→ EXERCISE
Word for word, reproduce every line of the data below.

→ RECORDED DATA
□ □ □ □ □ □ □
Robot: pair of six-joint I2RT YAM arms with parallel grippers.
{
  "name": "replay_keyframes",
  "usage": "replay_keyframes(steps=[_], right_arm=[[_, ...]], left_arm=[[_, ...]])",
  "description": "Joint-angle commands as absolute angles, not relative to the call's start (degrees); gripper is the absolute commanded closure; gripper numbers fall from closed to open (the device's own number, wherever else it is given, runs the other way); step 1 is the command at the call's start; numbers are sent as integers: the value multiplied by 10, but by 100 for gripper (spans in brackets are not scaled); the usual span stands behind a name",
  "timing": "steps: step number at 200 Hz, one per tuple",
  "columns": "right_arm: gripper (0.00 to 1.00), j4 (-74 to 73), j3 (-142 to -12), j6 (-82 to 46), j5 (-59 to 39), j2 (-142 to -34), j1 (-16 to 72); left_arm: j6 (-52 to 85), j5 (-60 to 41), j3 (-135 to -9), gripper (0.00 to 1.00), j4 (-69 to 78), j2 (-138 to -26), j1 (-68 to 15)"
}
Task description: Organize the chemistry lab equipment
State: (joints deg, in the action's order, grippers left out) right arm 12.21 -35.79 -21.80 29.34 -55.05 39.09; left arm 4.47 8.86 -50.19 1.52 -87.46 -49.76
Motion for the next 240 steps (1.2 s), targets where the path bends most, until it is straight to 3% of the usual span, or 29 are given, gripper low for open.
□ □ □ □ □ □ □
→ RESULT BELOW
Robot: pair of six-joint I2RT YAM arms with parallel grippers.
{
  "name": "replay_keyframes",
  "usage": "replay_keyframes(steps=[_], right_arm=[[_, ...]], left_arm=[[_, ...]])",
  "description": "Joint-angle commands as absolute angles, not relative to the call's start (degrees); gripper is the absolute commanded closure; gripper numbers fall from closed to open (the device's own number, wherever else it is given, runs the other way); step 1 is the command at the call's start; numbers are sent as integers: the value multiplied by 10, but by 100 for gripper (spans in brackets are not scaled); the usual span stands behind a name",
  "timing": "steps: step number at 200 Hz, one per tuple",
  "columns": "right_arm: gripper (0.00 to 1.00), j4 (-74 to 73), j3 (-142 to -12), j6 (-82 to 46), j5 (-59 to 39), j2 (-142 to -34), j1 (-16 to 72); left_arm: j6 (-52 to 85), j5 (-60 to 41), j3 (-135 to -9), gripper (0.00 to 1.00), j4 (-69 to 78), j2 (-138 to -26), j1 (-68 to 15)"
}
Task description: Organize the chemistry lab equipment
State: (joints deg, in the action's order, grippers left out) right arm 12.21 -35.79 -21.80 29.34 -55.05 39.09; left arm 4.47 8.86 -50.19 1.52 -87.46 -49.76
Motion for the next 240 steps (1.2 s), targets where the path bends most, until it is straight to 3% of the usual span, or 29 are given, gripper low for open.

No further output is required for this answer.